The clones may be unique, if one looks closely, but they are still clones. Their distribution curve forms a bare spike even when compared to other professionals in the same field. Compared to the galactic population as a whole it is a practically dimensionless line. It is not simply biology. The way they move and stand, every aspect of their body language reveals how these men, bred from an identical template, were brutally trained to be the same. Identical twins, as anyone who endures a genetics course learns, often display wide phenotypic variation despite their mirrored genotypes, but these men were nurtured to be copies of each other above and beyond their shared heritage.

I do not like it. Everything about the project, about this army, it feels like a mistake, a path that should not have been taken. Not that I can blame the Kaminoans, cloning is built into the very structure of their society. They were given a set of objectives and met them with considerable efficacy.

But why clones? Why not droids? Certainly there exist specialized tasks where the flexibility of a living mind combined with the consistency of cloning is ideal, older records suggest the Kaminoans often produced batches for a variety of hazardous environment industrial jobs in the past. I can see the utility of such moves, but this grand army is entirely different. Clones may well be superior to droids in combat, and surely they will make better police, but warfare demands death. Bloodless victories are anomalous. Soldiers perish even during training exercises; Kayi showed me the statistics for the Ayae. How many human lives were birthed on Kamino and never even lived to see combat?

If a clone is worth ten droids in combat, then I say build eleven droids. At least then no one dies.

Even a volunteer army seems as if it would have been superior. The Republic produced the clones, and now it pays for them, but there was no shortage of desperate souls before. The Bucket alone contains enough downtrodden hopefuls to populate a vast army in return for room, board, and a regularly paycheck, and I have seen firsthand many places that are worse across the galaxy. War demands suffering, truly, but why could we not have taken some measure of ill from elsewhere and repurposed it? Why did we create fresh new faces purely for the ax to fall upon?

This troubles me greatly, and I feel my own perspective is woefully inadequate. I need to talk to understand it. Isoxya and Kayi will know much, I think, but I should find a clone to speak too, one on one. Captain Eights would be far too awkward, but there are clones with medical training. Perhaps this unit has one with who might talk with me. That would even fit my duties, maybe even offer a path to access military medical supplies. I shall have to find out.

Notes
Wandering Star is a canonical crime syndicate active in the Coruscant Underworld. Though not one of the big galaxy-spanning names, it is a significant local presence.
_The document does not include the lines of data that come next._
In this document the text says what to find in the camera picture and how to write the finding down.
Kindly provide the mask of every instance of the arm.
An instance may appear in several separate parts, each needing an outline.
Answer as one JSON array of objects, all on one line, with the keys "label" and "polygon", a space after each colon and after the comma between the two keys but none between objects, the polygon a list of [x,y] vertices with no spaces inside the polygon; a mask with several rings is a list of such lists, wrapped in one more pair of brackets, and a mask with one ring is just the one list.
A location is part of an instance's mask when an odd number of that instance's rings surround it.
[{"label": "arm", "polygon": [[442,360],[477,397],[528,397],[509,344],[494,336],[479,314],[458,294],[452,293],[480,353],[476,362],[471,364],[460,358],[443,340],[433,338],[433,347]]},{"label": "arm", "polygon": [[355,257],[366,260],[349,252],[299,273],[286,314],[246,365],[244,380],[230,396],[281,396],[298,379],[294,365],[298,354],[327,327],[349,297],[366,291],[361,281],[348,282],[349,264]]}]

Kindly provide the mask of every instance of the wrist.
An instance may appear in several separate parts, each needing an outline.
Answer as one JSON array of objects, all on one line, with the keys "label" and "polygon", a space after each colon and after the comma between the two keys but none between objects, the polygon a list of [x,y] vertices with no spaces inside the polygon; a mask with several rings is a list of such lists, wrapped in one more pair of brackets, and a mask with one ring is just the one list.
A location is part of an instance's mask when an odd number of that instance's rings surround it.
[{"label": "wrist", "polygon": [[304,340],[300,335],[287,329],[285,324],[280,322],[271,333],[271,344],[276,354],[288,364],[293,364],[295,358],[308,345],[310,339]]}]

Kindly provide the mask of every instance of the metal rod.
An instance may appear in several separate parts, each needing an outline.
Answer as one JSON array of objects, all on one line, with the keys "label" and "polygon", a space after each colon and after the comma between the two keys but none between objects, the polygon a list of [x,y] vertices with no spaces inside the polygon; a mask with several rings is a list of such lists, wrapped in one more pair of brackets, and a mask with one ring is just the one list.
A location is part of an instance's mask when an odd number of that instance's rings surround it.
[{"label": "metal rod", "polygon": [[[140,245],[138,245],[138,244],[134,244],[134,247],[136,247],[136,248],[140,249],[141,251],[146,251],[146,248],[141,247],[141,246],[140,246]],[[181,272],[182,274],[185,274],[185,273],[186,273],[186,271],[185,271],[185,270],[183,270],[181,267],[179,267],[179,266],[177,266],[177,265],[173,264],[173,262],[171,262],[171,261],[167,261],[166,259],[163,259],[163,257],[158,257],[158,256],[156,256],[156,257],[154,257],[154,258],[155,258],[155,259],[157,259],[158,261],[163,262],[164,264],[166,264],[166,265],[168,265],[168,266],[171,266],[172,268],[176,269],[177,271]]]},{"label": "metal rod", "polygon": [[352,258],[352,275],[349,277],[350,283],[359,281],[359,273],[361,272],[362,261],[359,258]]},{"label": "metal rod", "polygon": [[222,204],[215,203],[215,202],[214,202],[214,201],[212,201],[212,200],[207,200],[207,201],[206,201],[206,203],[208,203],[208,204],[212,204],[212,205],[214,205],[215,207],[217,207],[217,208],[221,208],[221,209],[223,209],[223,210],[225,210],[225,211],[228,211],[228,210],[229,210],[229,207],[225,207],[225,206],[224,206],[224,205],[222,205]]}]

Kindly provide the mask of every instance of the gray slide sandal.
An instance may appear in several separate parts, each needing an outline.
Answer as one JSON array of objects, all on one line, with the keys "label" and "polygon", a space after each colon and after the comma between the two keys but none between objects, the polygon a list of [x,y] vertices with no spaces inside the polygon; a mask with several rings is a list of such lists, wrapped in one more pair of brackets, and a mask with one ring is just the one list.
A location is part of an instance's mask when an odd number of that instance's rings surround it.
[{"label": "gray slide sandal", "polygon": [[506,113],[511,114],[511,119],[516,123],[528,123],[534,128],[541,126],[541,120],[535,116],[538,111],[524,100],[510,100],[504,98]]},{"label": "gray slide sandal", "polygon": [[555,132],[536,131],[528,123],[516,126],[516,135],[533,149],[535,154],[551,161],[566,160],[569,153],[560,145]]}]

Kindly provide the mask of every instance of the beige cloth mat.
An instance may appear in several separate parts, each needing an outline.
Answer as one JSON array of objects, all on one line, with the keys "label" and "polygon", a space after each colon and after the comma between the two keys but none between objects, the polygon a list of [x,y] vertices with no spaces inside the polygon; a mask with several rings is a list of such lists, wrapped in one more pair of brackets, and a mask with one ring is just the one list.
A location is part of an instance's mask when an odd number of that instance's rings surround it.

Clones having difficulty reconciling the problem of a person they mentally put in the 'Jedi' category but who does not have a military rank was something that showed up in the most recent batch of TCW episodes with regard to Ahsoka.

Speaking of TCW, Rex has the memorable line in the final arc emphasizing 'without the war, we wouldn't exist.' As it happens, and as Nema is ruminating upon here without realizing the truth, that's not actually correct. There is no military need whatsoever for the Republic to have specifically produced a clone army, it was absolutely bursting with volunteers who would have joined up for three meals a day and a paycheck (one of the better bits of Solo, as a film, is how it demonstrates this same dynamic with regard to the Empire). The clones only exist because they allowed Palpatine the means to spring Order 66. The tragedy is boundless.